It’s one of the reason the SF / Portland / NY / Boston / Berlin / London
clusters are so valuable for companies of all sorts: the network effects are
real.

This was even more critical back then, 20 years ago: the internet was in its
infancy (and slow), and flying was much more expensive than it is today.

------
Mikeb85
Not surprising. KDE has always been a bit too complicated whilst not offering
a particularly great nor modern interface. I know it can be changed to perform
more like Gnome, but there's so many options that it just becomes a pain.

Gnome Shell has nice defaults, the extensions are super easy to install if you
do want to change something, it looks good and it's efficient to find apps or
switch apps. I've personally always liked the Shell interface and I imagine
with the proliferation of smart phones, Windows 10 and other modern
interfaces, most users are just fine with the new paradigm (versus the start
button from Windows 95).

Gnome is stable, easy to use, nice looking and makes a great default.

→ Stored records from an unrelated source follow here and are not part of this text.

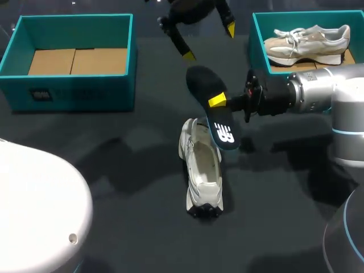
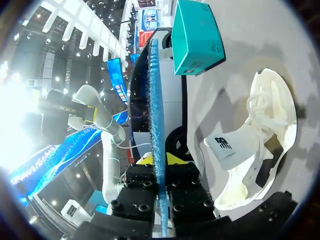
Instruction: Take the shoe out of the shoebox, open the shoe tongue, remove and reinsert the insole, then place the shoe into the shoebox
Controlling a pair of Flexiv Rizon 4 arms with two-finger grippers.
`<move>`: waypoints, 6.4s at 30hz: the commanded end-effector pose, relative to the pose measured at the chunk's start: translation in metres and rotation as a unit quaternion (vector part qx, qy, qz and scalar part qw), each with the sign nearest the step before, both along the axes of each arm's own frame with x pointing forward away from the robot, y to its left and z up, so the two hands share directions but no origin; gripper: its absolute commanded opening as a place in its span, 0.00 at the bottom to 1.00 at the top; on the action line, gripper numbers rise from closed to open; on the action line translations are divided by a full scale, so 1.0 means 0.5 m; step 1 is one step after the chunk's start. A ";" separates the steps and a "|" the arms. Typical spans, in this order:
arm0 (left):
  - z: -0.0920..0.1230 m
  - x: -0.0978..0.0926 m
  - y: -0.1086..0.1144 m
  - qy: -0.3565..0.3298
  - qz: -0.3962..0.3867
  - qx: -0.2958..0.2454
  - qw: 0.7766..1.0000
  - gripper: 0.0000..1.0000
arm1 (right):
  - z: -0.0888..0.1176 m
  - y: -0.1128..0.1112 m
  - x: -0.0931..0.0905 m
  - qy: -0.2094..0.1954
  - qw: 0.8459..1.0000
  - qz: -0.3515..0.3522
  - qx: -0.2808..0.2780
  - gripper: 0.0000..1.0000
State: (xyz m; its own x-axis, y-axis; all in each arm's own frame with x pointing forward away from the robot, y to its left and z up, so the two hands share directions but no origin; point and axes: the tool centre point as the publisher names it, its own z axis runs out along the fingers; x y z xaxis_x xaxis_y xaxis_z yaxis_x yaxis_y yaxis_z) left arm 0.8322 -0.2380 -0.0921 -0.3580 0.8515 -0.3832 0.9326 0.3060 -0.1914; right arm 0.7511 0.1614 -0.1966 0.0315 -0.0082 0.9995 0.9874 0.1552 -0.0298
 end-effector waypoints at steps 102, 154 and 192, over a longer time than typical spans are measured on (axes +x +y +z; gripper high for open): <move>-0.046 -0.011 0.132 -0.168 -0.061 -0.412 0.893 1.00 | 0.000 0.002 -0.001 0.000 1.000 0.000 -0.001 0.00; -0.194 -0.052 0.095 -0.184 -0.028 -0.447 0.875 0.84 | 0.036 0.037 0.003 0.014 0.998 -0.069 -0.006 0.00; -0.200 -0.043 0.032 -0.170 -0.036 -0.478 0.861 0.00 | 0.028 0.092 0.016 0.007 0.997 -0.074 0.016 0.00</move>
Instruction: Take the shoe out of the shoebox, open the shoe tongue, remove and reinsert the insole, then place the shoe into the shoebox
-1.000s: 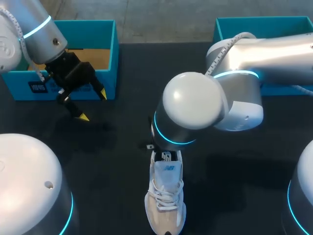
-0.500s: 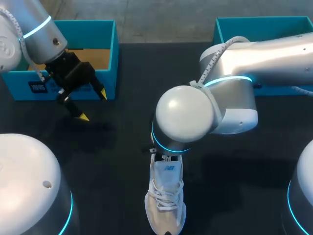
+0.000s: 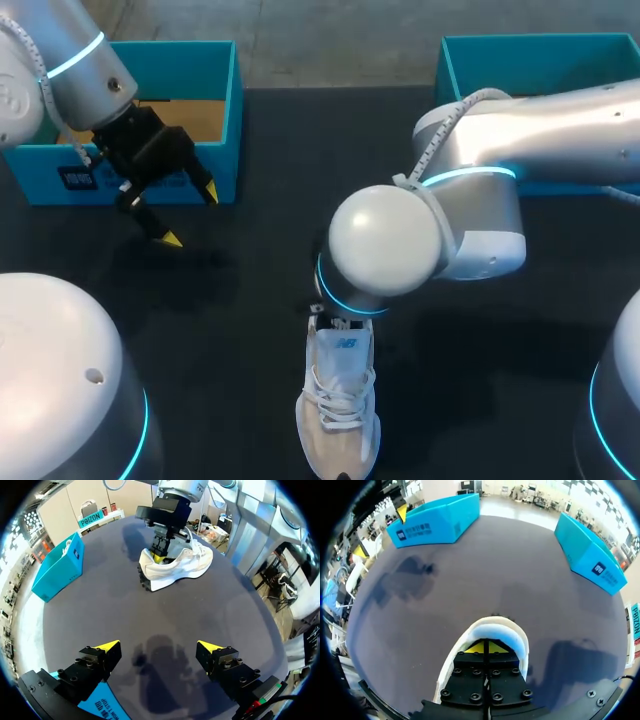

For the
enterprise, I can't imagine how anyone would want to deal with something like
KDE.

------
Jedd
ITT we see myriad anecdotes and personal grudges & preferences presented as
objective analysis and review.

TFA notes that RHEL hasn't really done much for the KDE community in quite a
while, so this is a bit of a non-story in terms of on-going support for KDE
proper (as distinct from KDE on RHEL).

TFA also notes it may just be The Register being The Register -- any article
that suggests _IBM bought RHEL_ to bury the _RHEL drops KDE_ support story is
clearly attempting humour.

Keep in mind that getting Python 3 running on RHEL7 is a non-trivial exercise,
fraught with sharp edges and inspiring many vocalised expletives -- so RHEL
officially (not) supporting something isn't necessarily an indicator of, well,
anything.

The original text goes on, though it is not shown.